I would like to understand why it works to use 64-124 registers per thread targeting SM_10 through SM_13 and the resulting binary will run just fine on Fermi, Kepler devices that don’t support a native instruction set with more than 64 registers.

My binaries are usually generated with embedded PTX code, but my understanding is that this PTX code has to be translated into the card’s native instruction set before execution. Wouldn’t it result in register spilling at that stage?

In contrast, when I target SM_20 through SM_35 I get register spilling or high stack utilization already at the compilation stage that slows the kernel down - often to the point of it being unusable

So, concluding. When developing kernels with high register pressure, I usually compile for sm_1x and it’s working well for me - I’d just like to understand how that is possible.

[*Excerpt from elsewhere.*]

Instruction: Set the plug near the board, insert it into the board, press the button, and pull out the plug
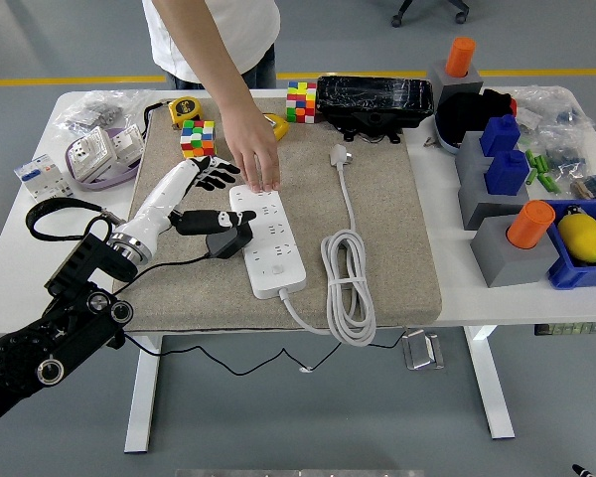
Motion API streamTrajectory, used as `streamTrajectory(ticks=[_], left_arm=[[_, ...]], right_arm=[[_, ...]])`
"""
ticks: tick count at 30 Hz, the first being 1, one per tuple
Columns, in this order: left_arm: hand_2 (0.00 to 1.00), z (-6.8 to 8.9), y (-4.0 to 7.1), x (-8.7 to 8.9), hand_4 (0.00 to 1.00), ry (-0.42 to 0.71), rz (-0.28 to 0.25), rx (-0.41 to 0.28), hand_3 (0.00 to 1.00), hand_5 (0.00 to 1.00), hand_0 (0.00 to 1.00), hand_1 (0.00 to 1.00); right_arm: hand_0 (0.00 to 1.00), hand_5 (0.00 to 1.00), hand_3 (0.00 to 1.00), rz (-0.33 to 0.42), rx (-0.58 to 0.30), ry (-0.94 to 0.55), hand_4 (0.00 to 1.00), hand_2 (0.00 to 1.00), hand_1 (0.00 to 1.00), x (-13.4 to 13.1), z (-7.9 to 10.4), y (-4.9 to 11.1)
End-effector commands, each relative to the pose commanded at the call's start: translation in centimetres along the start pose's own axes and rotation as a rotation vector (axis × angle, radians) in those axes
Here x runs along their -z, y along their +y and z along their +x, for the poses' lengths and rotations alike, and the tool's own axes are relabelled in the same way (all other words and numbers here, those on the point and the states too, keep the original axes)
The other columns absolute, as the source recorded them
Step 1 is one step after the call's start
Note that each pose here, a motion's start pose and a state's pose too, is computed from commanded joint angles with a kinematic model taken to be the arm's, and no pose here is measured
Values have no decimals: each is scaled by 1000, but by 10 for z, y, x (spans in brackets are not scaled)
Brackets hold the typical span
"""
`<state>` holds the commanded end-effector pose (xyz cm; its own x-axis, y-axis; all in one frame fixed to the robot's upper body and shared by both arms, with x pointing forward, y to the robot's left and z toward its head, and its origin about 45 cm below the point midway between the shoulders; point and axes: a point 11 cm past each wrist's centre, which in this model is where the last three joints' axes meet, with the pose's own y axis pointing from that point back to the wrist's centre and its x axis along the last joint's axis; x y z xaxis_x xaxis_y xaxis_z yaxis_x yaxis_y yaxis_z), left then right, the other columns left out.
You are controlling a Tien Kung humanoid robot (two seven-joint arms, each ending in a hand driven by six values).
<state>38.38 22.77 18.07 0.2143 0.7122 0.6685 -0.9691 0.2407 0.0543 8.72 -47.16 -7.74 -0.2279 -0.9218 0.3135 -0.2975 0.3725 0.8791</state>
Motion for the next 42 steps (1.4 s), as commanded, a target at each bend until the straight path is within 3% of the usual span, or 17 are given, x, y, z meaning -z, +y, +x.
streamTrajectory(ticks=[1, 2, 7, 8, 15, 21, 42], left_arm=[[682, -2, 5, 2, 958, -8, 8, 1, 684, 471, 599, 658], [706, -5, 10, 4, 937, -18, 13, 4, 736, 507, 699, 696], [706, -14, 26, 11, 937, -61, 37, 15, 736, 507, 699, 696], [775, -16, 30, 12, 926, -75, 39, 13, 785, 545, 752, 781], [788, -26, 41, 19, 922, -106, 81, 44, 799, 566, 760, 802], [783, -30, 43, 23, 919, -112, 110, 77, 795, 578, 761, 801], [771, -42, 33, 2, 905, -93, 64, 112, 789, 592, 734, 787]], right_arm=[[599, 483, 547, -1, 0, 0, 931, 623, 625, -1, 0, 0], [599, 483, 547, -2, 1, 1, 931, 622, 625, -1, -1, 0], [599, 483, 547, -3, 2, -2, 931, 622, 625, -2, -1, 0], [599, 483, 546, -3, 2, -3, 931, 622, 625, -3, -1, 0], [599, 484, 546, 2, 3, -4, 931, 622, 624, -1, -2, 0], [599, 483, 547, 1, 2, -4, 930, 622, 622, -2, -1, 0], [598, 481, 546, 14, -4, -4, 928, 621, 622, 0, -1, 0]])
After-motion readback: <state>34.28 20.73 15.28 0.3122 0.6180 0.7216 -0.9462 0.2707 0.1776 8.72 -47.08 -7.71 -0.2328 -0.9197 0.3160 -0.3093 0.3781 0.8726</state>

It is possible that the JIT compilation isn’t exactly the same as a command line compile. For example allow-expensive-optimizations (a ptxas option) may be false for speed / resource reasons. You could try toggling that switch with the command line compile to see if it has any effect.

Also you should be able to compile the binaries as you like directly by specificying the gpu-architecture as compute_13 and the gpu-code as sm_30. Then you can examine the ISA for both versions to see what is going on.

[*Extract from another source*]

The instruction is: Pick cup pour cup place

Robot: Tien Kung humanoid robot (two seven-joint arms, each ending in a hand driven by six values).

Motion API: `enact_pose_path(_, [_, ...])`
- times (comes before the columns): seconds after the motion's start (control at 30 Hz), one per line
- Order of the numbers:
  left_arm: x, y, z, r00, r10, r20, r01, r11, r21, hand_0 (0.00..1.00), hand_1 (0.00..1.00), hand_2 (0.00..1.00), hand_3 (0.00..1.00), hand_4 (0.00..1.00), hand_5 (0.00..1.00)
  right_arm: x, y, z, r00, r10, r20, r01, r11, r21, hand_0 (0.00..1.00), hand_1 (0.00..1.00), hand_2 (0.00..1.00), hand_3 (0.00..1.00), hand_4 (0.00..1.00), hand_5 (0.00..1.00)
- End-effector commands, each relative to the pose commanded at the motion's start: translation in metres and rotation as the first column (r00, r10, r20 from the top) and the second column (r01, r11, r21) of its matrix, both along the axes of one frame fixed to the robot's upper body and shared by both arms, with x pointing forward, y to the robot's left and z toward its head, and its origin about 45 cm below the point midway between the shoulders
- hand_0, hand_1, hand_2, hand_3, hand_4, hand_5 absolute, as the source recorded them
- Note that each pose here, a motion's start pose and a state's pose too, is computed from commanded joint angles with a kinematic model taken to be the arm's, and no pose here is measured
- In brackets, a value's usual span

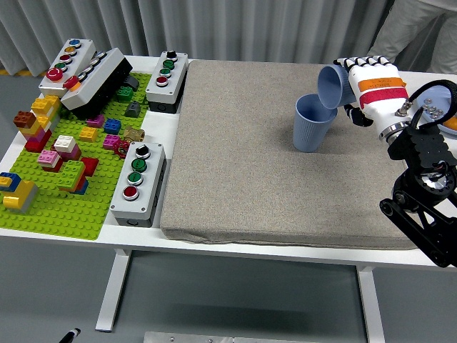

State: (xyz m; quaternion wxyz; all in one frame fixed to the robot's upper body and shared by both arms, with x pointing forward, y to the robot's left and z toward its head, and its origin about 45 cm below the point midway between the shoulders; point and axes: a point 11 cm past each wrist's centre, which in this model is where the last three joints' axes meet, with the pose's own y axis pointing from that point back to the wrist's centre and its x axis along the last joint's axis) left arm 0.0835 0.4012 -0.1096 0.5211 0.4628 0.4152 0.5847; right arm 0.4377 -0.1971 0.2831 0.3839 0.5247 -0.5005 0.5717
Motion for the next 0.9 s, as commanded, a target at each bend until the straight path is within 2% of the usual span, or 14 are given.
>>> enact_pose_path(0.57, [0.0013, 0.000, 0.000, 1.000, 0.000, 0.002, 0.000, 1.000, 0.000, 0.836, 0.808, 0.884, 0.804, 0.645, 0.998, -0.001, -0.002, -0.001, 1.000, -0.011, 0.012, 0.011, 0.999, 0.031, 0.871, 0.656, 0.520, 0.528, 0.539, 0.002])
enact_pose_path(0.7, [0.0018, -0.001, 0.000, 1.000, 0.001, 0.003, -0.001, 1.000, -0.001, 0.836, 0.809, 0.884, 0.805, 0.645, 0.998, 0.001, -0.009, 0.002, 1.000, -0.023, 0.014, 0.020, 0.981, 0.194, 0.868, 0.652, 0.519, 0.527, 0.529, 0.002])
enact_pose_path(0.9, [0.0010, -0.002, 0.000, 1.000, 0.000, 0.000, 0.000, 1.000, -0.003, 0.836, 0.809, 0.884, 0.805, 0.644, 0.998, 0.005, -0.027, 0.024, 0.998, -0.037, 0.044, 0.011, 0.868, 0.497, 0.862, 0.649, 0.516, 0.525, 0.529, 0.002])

sm_35 provides for 255 programmer-usable registers, so you should in general not run into the kind of register pressure issues that may be encountered on sm_2x and sm_30 platforms that only provide 63 programmer-usable registers (one register encoding is used for a dedicated zero register in all these architecture). sm_1x provides for 124 programmer-usable registersm, R0 through R123.

If you JIT sm_1x code on sm_2x platforms you can certainly get register spilling in the resulting machine code, you may just not be aware of it. Offhand I don’t know whether the JIT compiler offers the kind of per-kernel resource usage reporting that is activated by -Xptxas -v in offline builds.

Please note that there are some differences between sm_1x compilation and sm_2x / sm_3x compilation that can lead to higher register use with the latter:

(1) Single-precision arithmetic by default is IEEE-754 compliant on the sm_2x and sm_3x, meaning denormals are supported and square root, reciprocal, and division are correctly rounded. On sm_1x, FTZ (flush to zero) is used, and square root, reciprocals, and division are approximate. To approximate the sm_!x behavior, compile with -ftz=true -prec-sqrt=false -prec-div=false

(2) CUDA keeps data types consistent between host and device. In particular, the size of pointers matches the host platform, so on a 64-bit platform devic pointers are also 64 bit. However, for a sm_1x target, the compiler knows that no devices with > 4 GB memory ever shipped, so it optimizes aggressively knowing that only the lower 32 bits of a pointer are ever during memory access. Most of these optimizations are not possible on later architectures for which GPUs with > 4GB memory are available.

You should also be aware that different compiler front-ends are used: For sm_1x PTX is generated by the Open64 compiler, while for sm_2x and sm_3x targets an LLVM-derived compiler is used.